◆ **Problem statement**
Repeat exactly the lines below that lie between the line with "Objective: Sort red" and the line with "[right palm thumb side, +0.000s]", counting both of those lines as part of the answer.

◆ **Dataset content**
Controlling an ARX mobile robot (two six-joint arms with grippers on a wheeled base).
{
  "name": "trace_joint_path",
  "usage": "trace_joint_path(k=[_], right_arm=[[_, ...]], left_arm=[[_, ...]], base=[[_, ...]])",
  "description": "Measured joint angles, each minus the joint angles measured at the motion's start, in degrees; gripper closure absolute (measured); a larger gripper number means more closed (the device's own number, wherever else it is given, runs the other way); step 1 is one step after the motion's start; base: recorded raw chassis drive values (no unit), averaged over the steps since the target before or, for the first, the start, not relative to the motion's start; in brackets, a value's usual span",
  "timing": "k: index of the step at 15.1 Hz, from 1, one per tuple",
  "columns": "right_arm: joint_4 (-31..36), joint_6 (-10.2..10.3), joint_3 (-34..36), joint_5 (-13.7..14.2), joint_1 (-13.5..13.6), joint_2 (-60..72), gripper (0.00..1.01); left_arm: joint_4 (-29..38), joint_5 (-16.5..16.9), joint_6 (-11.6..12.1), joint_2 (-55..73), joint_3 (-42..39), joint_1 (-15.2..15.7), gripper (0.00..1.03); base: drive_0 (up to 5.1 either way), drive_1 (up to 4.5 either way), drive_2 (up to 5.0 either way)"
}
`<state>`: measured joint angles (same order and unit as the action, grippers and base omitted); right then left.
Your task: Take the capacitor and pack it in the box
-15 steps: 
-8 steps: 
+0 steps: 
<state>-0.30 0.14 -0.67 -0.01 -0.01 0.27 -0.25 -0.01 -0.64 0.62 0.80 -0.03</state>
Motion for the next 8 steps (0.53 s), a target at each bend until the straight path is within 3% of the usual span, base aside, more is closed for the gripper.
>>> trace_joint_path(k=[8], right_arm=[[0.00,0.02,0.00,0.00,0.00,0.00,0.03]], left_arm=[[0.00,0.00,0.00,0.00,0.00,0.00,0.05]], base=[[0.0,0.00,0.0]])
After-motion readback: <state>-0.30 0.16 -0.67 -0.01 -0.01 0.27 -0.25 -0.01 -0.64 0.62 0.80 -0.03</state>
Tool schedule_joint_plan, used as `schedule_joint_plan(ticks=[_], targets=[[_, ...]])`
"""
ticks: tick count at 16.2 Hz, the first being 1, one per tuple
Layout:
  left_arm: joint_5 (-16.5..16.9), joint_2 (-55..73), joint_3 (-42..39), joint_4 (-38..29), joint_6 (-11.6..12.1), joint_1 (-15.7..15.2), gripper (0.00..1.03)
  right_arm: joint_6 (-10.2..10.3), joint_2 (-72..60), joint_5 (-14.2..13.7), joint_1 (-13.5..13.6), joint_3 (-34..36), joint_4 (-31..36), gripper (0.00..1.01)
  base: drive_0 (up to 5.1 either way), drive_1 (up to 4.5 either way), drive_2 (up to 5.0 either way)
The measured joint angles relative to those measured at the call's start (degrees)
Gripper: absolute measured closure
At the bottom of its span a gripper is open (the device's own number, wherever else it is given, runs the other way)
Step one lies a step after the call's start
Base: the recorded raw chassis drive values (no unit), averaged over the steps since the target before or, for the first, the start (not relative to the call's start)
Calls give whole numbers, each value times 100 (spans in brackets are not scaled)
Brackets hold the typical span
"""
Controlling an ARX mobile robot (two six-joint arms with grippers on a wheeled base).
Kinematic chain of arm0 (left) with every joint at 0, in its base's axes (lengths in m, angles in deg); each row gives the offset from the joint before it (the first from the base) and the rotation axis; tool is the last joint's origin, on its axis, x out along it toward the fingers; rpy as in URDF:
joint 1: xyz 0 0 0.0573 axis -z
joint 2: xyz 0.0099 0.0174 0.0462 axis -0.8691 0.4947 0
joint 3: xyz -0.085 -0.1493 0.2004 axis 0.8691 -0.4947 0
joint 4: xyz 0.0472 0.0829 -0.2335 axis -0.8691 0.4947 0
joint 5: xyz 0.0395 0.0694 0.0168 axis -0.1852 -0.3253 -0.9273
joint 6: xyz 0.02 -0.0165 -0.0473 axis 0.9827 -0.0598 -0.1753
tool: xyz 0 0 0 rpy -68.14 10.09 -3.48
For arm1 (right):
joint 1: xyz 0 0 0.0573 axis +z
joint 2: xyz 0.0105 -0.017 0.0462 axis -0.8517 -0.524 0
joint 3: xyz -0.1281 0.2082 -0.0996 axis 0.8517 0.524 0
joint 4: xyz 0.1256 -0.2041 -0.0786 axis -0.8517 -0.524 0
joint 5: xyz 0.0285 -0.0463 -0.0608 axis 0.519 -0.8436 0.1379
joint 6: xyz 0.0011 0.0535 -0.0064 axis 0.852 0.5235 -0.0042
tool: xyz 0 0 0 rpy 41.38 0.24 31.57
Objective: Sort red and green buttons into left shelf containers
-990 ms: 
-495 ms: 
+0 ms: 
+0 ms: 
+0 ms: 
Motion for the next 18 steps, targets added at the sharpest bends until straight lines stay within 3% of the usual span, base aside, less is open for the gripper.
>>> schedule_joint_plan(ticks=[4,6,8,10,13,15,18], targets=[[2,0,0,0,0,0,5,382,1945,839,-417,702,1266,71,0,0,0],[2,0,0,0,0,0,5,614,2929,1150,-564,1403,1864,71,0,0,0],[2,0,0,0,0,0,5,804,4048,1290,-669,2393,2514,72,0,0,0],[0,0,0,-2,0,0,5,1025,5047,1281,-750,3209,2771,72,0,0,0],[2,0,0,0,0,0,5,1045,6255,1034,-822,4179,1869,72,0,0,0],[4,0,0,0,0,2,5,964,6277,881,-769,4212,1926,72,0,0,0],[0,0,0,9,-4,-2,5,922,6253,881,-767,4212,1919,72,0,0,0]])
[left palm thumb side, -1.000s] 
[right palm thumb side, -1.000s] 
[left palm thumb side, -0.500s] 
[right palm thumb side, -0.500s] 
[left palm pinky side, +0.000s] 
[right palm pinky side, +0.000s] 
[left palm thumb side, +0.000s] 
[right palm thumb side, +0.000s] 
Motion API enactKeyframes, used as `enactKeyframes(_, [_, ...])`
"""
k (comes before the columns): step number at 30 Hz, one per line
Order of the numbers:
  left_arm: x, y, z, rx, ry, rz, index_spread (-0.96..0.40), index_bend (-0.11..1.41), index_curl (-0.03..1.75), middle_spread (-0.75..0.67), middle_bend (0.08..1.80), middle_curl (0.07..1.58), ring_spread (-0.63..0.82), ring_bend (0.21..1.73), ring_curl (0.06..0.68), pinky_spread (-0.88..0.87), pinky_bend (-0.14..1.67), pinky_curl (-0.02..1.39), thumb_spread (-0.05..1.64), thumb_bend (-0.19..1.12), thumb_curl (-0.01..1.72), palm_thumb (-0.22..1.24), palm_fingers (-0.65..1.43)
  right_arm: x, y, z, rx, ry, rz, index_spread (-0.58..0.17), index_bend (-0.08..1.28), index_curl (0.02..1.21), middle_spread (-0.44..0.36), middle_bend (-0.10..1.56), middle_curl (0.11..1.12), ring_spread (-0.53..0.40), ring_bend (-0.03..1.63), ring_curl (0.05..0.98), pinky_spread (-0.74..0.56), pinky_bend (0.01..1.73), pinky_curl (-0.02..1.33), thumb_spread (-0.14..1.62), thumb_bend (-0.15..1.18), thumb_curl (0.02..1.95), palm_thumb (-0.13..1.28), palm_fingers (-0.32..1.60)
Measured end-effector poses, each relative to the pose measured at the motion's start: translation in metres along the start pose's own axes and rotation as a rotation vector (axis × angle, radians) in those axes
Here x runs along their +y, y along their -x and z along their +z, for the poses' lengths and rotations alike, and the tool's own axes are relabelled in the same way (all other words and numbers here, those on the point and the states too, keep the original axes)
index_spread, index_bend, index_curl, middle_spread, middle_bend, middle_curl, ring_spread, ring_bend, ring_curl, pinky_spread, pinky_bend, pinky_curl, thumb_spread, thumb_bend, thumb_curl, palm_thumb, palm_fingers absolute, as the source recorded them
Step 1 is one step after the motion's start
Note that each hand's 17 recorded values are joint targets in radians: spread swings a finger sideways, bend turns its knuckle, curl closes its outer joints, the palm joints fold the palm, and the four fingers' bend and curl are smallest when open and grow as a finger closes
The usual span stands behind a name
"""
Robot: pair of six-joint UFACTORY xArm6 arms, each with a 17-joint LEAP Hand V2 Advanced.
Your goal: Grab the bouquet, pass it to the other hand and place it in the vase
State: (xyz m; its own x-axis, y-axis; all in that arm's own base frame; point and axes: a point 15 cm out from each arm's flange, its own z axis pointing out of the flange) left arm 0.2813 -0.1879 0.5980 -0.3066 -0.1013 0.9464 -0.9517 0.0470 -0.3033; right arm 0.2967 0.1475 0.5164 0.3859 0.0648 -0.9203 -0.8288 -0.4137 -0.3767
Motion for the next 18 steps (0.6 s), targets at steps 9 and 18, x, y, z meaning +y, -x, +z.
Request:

◆ **Task result**
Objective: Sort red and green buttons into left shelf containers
-990 ms: 
-495 ms: 
+0 ms: 
+0 ms: 
+0 ms: 
Motion for the next 18 steps, targets added at the sharpest bends until straight lines stay within 3% of the usual span, base aside, less is open for the gripper.
>>> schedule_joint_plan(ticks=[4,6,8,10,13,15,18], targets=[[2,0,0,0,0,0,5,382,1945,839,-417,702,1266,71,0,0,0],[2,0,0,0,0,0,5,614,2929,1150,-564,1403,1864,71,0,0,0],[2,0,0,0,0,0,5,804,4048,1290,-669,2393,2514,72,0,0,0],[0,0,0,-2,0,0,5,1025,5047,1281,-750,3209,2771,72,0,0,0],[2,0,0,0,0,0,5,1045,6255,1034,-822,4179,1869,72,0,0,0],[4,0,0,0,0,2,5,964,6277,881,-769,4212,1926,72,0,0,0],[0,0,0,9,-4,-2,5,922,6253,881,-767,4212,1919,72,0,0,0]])
[left palm thumb side, -1.000s] 
[right palm thumb side, -1.000s] 
[left palm thumb side, -0.500s] 
[right palm thumb side, -0.500s] 
[left palm pinky side, +0.000s] 
[right palm pinky side, +0.000s] 
[left palm thumb side, +0.000s] 
[right palm thumb side, +0.000s] 

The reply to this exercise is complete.